[Data extracted from a collection]
---------------
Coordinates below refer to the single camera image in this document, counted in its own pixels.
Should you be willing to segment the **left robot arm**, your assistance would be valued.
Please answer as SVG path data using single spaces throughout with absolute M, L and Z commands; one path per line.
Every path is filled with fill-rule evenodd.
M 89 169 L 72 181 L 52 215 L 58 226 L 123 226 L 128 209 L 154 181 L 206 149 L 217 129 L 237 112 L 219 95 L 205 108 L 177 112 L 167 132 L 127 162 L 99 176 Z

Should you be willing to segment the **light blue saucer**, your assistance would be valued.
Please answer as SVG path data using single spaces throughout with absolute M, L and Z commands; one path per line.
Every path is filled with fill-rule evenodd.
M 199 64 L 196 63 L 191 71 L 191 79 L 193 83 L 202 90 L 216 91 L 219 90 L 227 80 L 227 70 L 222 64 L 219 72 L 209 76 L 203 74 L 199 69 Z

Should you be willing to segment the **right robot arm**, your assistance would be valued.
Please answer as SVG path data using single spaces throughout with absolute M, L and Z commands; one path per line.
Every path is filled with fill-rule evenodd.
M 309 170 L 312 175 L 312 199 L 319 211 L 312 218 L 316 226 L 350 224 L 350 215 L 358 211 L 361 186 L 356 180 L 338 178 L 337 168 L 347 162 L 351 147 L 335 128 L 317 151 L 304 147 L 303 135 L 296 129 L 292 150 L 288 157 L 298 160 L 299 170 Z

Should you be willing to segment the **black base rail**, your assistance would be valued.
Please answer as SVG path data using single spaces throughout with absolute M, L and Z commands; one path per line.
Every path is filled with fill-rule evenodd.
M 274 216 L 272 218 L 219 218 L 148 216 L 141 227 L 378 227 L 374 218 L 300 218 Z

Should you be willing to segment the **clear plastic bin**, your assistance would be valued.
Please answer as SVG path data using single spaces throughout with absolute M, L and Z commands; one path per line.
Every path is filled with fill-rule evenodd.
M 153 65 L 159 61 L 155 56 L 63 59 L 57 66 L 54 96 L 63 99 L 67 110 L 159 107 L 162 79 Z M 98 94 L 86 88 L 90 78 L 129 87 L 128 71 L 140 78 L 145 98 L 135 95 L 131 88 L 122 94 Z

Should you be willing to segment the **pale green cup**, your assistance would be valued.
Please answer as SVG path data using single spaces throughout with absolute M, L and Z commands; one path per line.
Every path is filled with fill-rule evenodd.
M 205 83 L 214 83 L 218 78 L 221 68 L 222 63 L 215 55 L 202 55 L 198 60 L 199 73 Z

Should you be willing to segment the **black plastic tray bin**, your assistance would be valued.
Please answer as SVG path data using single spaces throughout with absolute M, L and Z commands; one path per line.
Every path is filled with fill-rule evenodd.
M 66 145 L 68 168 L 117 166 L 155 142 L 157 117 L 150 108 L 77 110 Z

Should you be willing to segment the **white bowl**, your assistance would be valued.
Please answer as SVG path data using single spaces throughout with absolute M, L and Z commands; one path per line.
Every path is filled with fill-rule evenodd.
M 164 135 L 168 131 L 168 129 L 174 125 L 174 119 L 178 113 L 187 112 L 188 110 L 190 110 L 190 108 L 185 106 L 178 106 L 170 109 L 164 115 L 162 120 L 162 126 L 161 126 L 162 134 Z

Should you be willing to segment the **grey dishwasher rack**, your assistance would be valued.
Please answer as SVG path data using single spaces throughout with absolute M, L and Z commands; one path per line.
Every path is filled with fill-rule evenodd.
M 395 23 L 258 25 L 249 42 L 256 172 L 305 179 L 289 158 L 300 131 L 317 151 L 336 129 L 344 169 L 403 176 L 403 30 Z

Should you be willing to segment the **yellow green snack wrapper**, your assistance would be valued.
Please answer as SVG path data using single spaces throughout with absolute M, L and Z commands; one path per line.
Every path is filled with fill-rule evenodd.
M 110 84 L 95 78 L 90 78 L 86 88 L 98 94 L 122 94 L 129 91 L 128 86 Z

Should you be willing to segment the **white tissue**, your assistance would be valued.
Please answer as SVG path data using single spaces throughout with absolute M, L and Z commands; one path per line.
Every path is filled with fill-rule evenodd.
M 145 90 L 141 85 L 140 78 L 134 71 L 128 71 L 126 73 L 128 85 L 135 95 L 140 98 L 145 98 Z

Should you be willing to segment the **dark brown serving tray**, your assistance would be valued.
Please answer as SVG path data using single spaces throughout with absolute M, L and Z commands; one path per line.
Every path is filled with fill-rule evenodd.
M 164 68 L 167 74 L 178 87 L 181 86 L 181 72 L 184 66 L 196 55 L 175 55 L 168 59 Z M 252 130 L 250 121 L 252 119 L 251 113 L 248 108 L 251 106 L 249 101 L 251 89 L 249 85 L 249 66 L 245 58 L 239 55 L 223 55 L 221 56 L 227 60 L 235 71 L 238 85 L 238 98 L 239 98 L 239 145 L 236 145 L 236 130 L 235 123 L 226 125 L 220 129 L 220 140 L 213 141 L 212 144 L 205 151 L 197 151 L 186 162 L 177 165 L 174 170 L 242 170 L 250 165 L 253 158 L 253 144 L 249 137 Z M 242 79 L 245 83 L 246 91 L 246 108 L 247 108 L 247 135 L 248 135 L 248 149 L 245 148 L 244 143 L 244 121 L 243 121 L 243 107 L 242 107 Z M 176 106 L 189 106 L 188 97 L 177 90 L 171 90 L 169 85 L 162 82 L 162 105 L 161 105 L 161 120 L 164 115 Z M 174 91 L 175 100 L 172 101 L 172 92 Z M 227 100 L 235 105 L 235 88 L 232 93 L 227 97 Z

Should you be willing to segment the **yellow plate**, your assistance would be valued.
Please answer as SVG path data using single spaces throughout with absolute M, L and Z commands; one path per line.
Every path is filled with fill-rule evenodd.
---------------
**Your goal:**
Please return every line of the records that contains the word "robot".

**Answer space:**
Should you be willing to segment the **left robot arm**, your assistance would be valued.
Should you be willing to segment the **right robot arm**, your assistance would be valued.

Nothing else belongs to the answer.